“A scare!” echoed Donald. “Why, don’t you know, you innocent, that a cow-puncher would forgive a thief for robbing him of his money, and almost causing his death, quicker than he would for trying to steal his mount?”

“Yes,” Adrian went on to add, “they are a good deal like the Arab in that respect. You see, a horse means everything on the prairie, or in the desert; and to take a man’s mount is just the same as threatening his life. Did you manage to get any half-way decent look at him, Donald?”

“Well, not so you could mention it,” replied the other, who now had his gun in his hand, and was

staring out into the mixture of moonlight and dim shadows as if he still clung to a faint hope that he might find a chance to use the weapon. “But there can be no question about what he was.”

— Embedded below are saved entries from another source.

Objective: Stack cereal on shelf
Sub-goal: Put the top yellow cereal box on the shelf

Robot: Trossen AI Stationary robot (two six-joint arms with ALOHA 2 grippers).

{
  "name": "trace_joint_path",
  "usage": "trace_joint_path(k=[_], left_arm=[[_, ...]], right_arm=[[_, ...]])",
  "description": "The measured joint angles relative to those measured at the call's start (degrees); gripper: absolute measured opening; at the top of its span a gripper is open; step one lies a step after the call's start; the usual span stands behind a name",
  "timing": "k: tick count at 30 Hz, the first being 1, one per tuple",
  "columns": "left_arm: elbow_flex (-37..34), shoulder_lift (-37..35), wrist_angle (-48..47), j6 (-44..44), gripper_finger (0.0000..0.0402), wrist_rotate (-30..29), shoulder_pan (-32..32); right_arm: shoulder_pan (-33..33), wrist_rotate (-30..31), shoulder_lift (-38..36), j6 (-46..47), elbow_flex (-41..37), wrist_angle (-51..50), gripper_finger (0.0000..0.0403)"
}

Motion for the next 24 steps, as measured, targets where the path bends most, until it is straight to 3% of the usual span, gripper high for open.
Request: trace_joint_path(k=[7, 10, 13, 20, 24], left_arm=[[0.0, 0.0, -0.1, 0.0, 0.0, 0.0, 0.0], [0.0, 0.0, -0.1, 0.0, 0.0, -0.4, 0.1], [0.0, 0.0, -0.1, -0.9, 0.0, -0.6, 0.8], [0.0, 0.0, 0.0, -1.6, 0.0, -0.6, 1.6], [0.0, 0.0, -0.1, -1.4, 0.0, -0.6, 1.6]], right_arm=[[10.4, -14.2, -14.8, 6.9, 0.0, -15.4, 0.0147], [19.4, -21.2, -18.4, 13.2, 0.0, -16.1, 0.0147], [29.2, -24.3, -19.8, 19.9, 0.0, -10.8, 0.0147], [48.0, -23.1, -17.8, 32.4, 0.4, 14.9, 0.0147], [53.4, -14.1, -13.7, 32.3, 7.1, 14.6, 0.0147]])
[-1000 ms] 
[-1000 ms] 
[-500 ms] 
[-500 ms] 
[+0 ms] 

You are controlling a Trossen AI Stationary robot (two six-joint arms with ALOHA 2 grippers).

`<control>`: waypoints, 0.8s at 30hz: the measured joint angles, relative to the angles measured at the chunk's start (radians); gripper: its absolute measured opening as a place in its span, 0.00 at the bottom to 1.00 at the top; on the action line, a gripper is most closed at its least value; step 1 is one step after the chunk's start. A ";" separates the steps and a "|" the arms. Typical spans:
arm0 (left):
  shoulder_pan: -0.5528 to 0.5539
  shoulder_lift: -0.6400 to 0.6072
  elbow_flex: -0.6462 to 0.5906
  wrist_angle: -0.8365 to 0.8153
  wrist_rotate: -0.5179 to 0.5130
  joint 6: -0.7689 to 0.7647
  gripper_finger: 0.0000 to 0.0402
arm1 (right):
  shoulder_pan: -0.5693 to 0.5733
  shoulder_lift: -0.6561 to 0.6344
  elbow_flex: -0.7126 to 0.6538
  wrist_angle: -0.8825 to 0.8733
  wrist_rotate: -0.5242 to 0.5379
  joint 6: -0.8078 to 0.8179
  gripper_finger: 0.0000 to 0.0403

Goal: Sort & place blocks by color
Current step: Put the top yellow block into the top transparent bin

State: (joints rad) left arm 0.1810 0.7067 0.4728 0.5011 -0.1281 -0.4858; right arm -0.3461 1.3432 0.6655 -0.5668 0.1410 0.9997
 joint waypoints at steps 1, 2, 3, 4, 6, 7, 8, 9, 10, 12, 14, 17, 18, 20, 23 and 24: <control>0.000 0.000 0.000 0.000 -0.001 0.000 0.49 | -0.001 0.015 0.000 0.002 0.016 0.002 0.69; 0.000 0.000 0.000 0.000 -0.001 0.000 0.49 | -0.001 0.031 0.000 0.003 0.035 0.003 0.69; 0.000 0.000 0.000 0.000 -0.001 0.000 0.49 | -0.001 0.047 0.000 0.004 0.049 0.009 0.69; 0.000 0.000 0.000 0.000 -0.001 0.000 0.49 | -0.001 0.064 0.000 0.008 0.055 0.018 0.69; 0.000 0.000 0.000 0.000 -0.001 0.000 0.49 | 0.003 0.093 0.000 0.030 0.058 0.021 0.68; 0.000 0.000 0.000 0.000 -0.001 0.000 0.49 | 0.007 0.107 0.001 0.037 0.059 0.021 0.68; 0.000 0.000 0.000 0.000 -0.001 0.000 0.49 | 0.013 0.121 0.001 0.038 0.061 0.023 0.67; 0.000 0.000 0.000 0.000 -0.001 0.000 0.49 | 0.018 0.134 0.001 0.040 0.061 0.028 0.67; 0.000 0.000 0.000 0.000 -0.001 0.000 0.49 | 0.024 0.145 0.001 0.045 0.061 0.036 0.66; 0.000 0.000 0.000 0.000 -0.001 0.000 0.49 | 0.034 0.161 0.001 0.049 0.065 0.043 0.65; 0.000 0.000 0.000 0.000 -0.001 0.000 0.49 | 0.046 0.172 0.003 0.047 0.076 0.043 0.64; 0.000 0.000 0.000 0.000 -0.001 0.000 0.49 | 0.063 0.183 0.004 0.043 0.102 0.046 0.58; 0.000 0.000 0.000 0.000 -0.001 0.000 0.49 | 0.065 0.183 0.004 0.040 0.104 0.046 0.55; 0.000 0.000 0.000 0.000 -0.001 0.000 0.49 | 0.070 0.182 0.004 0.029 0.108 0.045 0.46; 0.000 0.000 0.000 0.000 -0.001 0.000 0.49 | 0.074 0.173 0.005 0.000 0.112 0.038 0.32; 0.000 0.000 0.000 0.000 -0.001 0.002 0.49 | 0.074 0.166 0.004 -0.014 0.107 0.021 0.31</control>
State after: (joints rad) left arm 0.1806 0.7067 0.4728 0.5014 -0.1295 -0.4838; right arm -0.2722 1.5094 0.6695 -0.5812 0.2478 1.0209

“Some stray from the reservation, you think?” Adrian continued; while Billie stood near by, listening eagerly.

“Every once in so often some of the hot-blooded young bucks get a notion that things are too tame on the reservation,” Donald started to say with the air of one who knew full well what he was talking about.

“And so they start out to take a turn around,” Adrian added, “thinking they ought to copy after their ancestors, and feel wild for a spell. Sometimes they play havoc among the white, being filled with firewater; and then there is trouble enough, with some of the same young bucks getting shot. And as Donald says, an Indian can never resist a chance to steal a horse, when he’s off on a tear like that, free from all the restraint of the old men of his tribe.”

“Perhaps he may think to come back, and make another try?” suggested Billie.

“Chances are he will do just that same thing; and as he must have one or more friends along, we may have to do some business with our guns before morning,” Donald told him, positively.